How to dispose of hazardous substances in the workplace

When we think of ‘hazardous substances’, we tend to picture chemicals. However, the term actually applies to any material or item that could cause harm. Working environments face these hazards every day, from healthcare to laboratory settings, so it’s important to make sure we’re disposing of harmful substances correctly.

Without due care and attention, we could expose ourselves to numerous harmful substances, from chemicals on surfaces to unsafe waste disposal.

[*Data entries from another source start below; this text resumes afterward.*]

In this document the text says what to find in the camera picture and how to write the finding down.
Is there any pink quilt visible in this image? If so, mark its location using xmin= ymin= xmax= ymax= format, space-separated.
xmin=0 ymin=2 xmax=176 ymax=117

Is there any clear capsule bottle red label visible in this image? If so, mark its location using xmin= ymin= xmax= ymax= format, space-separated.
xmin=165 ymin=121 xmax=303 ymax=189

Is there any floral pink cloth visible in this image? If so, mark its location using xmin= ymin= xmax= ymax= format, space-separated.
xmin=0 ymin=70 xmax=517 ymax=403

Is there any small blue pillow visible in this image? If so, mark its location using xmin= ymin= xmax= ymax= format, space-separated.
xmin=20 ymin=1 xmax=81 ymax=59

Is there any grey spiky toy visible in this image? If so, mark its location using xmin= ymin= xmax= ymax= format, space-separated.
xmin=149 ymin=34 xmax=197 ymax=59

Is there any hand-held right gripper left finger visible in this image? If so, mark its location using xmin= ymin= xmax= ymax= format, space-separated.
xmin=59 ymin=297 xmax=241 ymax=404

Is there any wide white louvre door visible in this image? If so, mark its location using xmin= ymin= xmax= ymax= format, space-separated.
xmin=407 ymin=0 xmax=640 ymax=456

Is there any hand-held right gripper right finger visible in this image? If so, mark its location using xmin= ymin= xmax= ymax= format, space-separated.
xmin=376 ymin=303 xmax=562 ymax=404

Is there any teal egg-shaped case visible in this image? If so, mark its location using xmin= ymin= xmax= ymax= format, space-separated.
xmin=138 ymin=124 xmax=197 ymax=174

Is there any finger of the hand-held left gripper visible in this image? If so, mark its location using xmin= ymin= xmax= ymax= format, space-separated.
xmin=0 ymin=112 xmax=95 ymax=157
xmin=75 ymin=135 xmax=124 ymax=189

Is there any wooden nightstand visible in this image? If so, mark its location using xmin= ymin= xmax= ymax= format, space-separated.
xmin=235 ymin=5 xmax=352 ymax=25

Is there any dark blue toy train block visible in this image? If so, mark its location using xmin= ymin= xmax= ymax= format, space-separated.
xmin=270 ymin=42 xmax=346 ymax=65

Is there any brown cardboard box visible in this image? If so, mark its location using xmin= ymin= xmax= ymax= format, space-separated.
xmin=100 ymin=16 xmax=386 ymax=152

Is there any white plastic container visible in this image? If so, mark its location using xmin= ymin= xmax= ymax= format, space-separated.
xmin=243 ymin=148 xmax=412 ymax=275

In the long term, unsafe disposal practices could even lead to health problems for your people, which also puts your business at risk.

In this blog, we’ll look at common hazardous workplace substances, and offer insights on how to properly dispose of these.

What hazardous substances are used in the workplace?

The Health and Safety Executive (HSE) defines a hazardous substance as “anything that could potentially endanger the health of people that come into contact with it”. This covers a broad spectrum of workplaces and industries. For instance, a scientific, healthcare or construction environment could pose any number of potential hazards from chemicals, biohazards, solvents or pesticides. Elsewhere, risks are lower in environments such as an office.

What are some examples of hazardous materials?

Although specific to each industry, examples of hazardous workplace materials include:

  • Chemicals
  • Dust
  • Gases
  • Germs
  • Metals
  • Paints
  • Solvents

Disposing of hazardous substances correctly reduces the risk of physical harm – but it all depends on the substance itself. For example, if a chemical isn’t properly disposed of and traces are left behind, it could  potentially contaminate working areas and put multiple people at risk of exposure. Meanwhile, we shouldn’t overlook substances like paints, solvents and dust. If these aren’t controlled properly when in use, and disposed of correctly afterwards, they present a number of potential hazards, such as inhalation risk.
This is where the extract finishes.